GNOME 3: Adjust 'hot corner' sensitivity with the Activities Configurator extension

It kept nagging at me. Why was the "hot corner" in Debian's version of GNOME 3 so "sensitive," compared to the GNOME 3 desktop's hot corner in Fedora 19?

In Fedora, I'd mouse into the upper left "hot corner," and half the time wouldn't get the app panel or search box to open. I'd have to "aggressively" mouse to get it working.

So I've been using GNOME 3 less and less. Was it just too slow?

Today I did a bit of searching and found out that "hot corner" sensitivity was something that the user can set, not in stock GNOME 3 but with the Activities Configurator extension.

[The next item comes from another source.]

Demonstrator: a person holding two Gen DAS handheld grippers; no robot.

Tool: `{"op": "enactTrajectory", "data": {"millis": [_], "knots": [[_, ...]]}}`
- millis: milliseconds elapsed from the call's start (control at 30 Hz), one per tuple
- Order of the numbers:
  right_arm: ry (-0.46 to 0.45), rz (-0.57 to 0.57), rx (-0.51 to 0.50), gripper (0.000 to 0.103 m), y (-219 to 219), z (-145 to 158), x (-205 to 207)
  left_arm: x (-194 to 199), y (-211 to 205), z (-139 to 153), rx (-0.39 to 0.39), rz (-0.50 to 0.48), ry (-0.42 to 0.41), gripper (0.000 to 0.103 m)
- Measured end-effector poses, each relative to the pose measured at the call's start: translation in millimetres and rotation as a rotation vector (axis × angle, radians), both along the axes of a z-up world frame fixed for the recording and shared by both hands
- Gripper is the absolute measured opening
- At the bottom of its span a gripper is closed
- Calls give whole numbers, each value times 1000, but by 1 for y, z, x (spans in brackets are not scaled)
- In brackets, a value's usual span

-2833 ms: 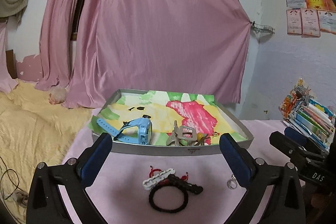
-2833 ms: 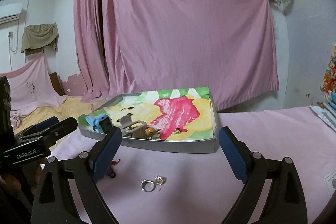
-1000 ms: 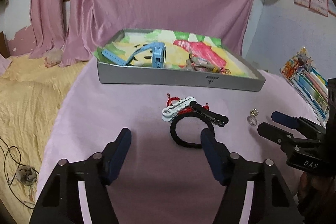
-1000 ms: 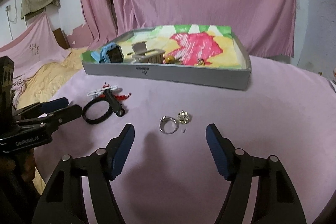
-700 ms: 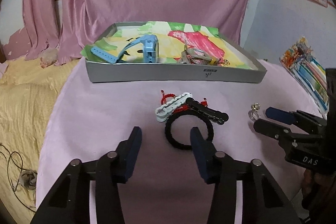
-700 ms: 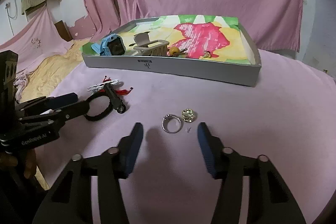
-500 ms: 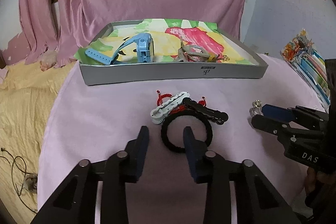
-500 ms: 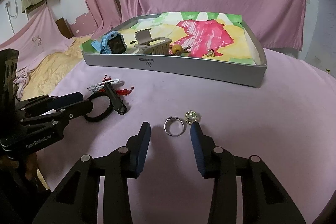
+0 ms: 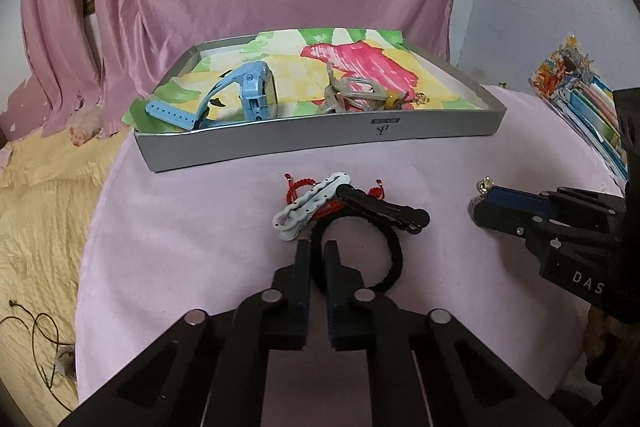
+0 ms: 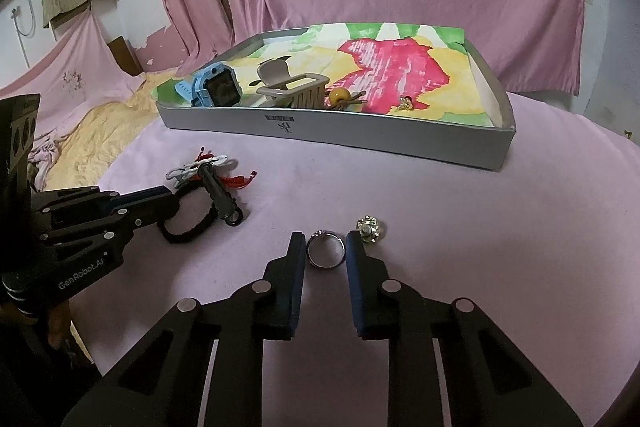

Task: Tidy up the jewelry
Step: 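Grasp the black hair tie with the left tool while the right tool grasps a silver ring, then carry the hair tie and silver ring over the grey tray with both tools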

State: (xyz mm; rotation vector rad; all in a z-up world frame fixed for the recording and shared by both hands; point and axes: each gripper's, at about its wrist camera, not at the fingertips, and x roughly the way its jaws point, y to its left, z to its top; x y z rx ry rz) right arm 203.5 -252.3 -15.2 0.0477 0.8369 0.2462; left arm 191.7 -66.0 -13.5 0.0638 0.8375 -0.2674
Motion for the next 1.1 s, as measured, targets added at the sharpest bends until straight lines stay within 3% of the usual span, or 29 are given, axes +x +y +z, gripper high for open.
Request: {"op": "enactTrajectory", "data": {"millis": [333, 700, 1100], "knots": [[3, 23, 80, 18, -7, -3, -7, -18, 1, 3, -79, -20, -16, 5], [-62, 23, 139, 18, -12, 7, -17, -37, 2, 28, -117, -11, -154, 5], [-144, 7, 135, 18, -21, 26, -4, -16, 7, 51, -154, 54, -251, 5]]}}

I installed the extension and cranked the sensitivity number way down, from 100 to 43, making it more sensitive. Now my "hot corner" is much more responsive to mouse movement, and GNOME 3 is easier to use.

Once you have the extension installed, you can access its settings via the GNOME Tweak Tool, or by right-clicking on the "Activities" menu or the little smiley face that now appears to its left.

Sat, 12 Jan 2013

I just added the Axe Menu GNOME Shell Extension

The title says it all: I just added the Axe Menu GNOME Shell Extension to my Debian Wheezy system.

After complaining a bit about the lack of a menu in GNOME 3/Shell and not liking the last GNOME Shell Extension I tried to get a menu back, I decided to go to the GNOME Shell Extensions web site again. There I found the Axe Menu. Liking it so far.

Thu, 27 Dec 2012

New GNOME Shell features in 3.7 and 3.8, plus a couple of development notes

I keep an eye on Planet GNOME and World of GNOME to follow the project, and via the Planet site I noticed GNOME developer Bastien Nocera's post on new features in GNOME 3.7 that will be polished through the 3.8 release. Those features include a search panel (to control search output; I really don't know what this means), a notifications panel to manage and filter notifications on the desktop and, best of all, a privacy panel that, as Bastien says:

... would be the go-to place to ensure your identity isn't leaked on the network, or visible on your system. You can see how some of the features in the two aforementioned panels will also affect your privacy.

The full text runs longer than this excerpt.